The ketogenic (keto) diet was originally designed as a treatment for people with the seizure disorder epilepsy. It typically allows 50 grams of carbohydrate or less a day, according to the Academy of Nutrition and Dietetics.
On a keto diet, people often don't have grains, breads or cereals. Often, even fruits and vegetables are restricted. The diet requires a big change in lifestyle.
The latest study recruited 130 people with type 2 diabetes to follow a ketogenic diet for 12 weeks. There was no control group for comparison.
Study volunteers were between 35 and 60 years old. About one-third were female.
Average weight loss was between 15 and 22 pounds. Before the diet, the study volunteers were slightly overweight. Afterwards, they fell in the normal weight category, on average.
The diet was very limited, with a maximum of 20 grams of carbohydrates a day, Kanchana said. (For reference, one slice of bread is 15 grams and a cup of broccoli has 6 grams of carbs, the U.S. Department of Agriculture says.)
Typically, the Indian diet is carb-laden, with around 300 to 400 grams of carbohydrate daily, Kanchana said. In some areas of India, people consume a lot of wheat products. In others, the diet contains more rice products.
The study diet contained fats like coconut oil and butter, animal products like chicken, eggs, lamb and pork, dairy products, green leafy vegetables and other green vegetables. The diet avoided root vegetables like potatoes and carrots, Kanchana said.
Daily calorie counts were about 1,500 to 2,000 calories a day.
The average hemoglobin A1C dropped from 7.8% to 6.4% after three months on the diet. Mild constipation was the only adverse effect.
However, more than 10% of the study participants (15 people) dropped out of the study. Kanchana said culturally it was difficult for some people to maintain the carbohydrate restrictions. Economic reasons may have prompted others to stop. It's more expensive to purchase healthy fats and animal products than processed carbohydrates, she noted.
There is also concern that a diet high in fat and animal products might increase the risk of heart disease. Kanchana said the long-term effects of the diet need to be studied.
Diabetes doctor Lama said she thinks this diet would be difficult to maintain for a long time because it's so restrictive. And she has concerns about the high fat in the diet, as well as the loss of certain healthy carbohydrates.

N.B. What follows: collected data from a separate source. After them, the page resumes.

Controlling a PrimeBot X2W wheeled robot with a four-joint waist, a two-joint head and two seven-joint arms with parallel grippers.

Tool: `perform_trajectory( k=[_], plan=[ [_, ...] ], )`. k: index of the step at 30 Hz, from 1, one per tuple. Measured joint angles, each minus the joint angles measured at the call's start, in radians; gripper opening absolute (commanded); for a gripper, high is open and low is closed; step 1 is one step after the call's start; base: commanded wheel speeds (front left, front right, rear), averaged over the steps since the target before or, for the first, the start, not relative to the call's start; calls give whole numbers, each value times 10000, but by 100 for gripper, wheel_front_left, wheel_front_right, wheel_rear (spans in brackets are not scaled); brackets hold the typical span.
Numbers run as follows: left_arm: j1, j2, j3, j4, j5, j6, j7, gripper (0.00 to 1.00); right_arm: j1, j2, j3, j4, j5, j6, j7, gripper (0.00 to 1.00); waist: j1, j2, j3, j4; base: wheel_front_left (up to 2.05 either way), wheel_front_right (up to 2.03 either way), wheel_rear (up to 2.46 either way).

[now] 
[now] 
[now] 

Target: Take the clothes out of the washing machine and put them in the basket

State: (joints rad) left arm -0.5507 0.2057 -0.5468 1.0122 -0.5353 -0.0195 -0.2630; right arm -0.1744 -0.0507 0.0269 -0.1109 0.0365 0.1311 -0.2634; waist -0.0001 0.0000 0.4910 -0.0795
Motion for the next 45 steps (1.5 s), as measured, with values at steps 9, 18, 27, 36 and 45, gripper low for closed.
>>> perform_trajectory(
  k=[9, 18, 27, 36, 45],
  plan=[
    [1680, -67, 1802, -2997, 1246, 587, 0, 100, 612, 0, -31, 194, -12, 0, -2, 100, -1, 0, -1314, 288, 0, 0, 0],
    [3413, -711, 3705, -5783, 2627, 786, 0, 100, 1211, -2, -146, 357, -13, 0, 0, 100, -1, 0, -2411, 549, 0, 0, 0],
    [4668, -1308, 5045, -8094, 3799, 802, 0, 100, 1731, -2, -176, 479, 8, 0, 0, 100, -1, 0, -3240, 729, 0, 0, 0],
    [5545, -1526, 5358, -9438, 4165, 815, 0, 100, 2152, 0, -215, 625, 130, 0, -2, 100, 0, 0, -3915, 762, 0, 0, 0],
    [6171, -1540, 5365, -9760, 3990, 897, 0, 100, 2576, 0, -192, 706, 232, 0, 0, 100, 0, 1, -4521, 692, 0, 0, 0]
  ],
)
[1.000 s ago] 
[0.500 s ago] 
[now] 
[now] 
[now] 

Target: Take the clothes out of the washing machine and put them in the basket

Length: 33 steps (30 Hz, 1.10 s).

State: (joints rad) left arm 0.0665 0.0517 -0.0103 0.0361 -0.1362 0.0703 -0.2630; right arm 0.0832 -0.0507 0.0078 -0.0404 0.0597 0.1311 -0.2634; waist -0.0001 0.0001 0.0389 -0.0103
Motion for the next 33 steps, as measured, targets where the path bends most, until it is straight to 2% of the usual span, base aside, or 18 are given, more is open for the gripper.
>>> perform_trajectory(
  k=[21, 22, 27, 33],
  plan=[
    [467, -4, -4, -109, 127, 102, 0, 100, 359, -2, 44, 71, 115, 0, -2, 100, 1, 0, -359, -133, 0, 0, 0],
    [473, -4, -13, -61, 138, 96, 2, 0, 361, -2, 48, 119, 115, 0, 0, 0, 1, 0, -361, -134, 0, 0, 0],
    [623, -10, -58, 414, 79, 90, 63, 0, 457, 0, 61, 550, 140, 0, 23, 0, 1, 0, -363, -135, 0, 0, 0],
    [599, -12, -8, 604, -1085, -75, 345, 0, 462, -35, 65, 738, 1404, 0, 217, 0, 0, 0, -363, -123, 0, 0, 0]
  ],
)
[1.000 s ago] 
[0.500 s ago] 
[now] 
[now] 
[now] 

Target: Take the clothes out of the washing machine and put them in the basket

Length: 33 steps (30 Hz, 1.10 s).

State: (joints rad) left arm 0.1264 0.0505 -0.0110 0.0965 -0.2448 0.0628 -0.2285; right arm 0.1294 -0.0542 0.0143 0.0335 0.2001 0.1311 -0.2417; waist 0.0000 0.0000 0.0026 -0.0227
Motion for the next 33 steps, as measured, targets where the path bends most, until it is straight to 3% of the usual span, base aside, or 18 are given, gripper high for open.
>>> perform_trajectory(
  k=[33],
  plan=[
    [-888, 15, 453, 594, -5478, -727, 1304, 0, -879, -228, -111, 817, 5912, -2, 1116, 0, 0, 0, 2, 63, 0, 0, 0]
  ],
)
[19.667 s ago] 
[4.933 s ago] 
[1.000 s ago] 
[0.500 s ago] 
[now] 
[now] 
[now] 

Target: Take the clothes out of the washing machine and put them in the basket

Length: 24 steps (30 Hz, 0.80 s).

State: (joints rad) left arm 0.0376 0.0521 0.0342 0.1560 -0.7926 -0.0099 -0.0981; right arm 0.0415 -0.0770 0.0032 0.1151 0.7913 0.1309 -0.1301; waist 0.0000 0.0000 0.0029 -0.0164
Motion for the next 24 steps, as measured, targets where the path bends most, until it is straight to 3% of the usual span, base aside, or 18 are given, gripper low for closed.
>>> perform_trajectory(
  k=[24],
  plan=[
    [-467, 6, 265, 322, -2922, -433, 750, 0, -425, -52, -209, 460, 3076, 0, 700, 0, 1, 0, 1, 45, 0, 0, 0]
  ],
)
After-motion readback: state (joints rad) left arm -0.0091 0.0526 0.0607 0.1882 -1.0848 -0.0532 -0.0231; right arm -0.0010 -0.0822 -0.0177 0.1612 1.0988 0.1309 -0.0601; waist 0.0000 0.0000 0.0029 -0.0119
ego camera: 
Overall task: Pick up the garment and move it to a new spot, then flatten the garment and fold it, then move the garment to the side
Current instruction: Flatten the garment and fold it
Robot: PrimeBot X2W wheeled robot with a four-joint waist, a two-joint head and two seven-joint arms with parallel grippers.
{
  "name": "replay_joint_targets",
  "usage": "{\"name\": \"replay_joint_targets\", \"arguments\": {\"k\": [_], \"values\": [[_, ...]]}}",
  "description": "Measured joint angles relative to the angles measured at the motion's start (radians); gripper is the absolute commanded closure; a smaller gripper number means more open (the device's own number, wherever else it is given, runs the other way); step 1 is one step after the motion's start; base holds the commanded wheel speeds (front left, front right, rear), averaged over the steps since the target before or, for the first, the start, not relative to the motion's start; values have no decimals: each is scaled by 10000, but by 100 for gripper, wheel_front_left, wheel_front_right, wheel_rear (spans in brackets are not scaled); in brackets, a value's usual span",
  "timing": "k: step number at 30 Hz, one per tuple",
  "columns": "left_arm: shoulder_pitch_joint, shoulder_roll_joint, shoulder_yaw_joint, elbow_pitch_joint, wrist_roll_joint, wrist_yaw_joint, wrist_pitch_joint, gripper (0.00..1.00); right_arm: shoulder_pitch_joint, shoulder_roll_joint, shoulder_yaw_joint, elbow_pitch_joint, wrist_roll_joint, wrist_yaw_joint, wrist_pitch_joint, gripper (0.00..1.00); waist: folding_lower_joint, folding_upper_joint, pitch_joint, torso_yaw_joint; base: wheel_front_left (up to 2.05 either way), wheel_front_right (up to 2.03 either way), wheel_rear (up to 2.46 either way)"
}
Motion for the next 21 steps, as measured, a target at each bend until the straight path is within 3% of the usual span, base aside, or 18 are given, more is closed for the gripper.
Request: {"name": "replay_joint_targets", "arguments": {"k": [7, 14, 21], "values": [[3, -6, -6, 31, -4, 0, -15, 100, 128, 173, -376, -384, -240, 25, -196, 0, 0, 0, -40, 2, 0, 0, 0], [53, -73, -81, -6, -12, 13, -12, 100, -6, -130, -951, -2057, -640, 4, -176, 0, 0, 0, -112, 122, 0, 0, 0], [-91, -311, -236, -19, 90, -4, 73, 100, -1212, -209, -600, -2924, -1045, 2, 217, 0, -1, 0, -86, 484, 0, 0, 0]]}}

"I generally tell my patients to eat low carb, but not no carb. And to get a feel for what they think they can maintain as their lifestyle. If you can't maintain it, it really just makes you feel defeated. It's more realistic to lose weight gradually and keep it off," she said.
She recommends keeping a food log before you see a dietitian, so you can work with the dietitian and come up with a healthy eating plan that has lots of foods you enjoy.
The study was to be presented Monday at the American Association for Clinical Chemistry annual meeting in Anaheim, Calif. Findings presented at meetings are typically viewed as preliminary until they're published in a peer-reviewed journal.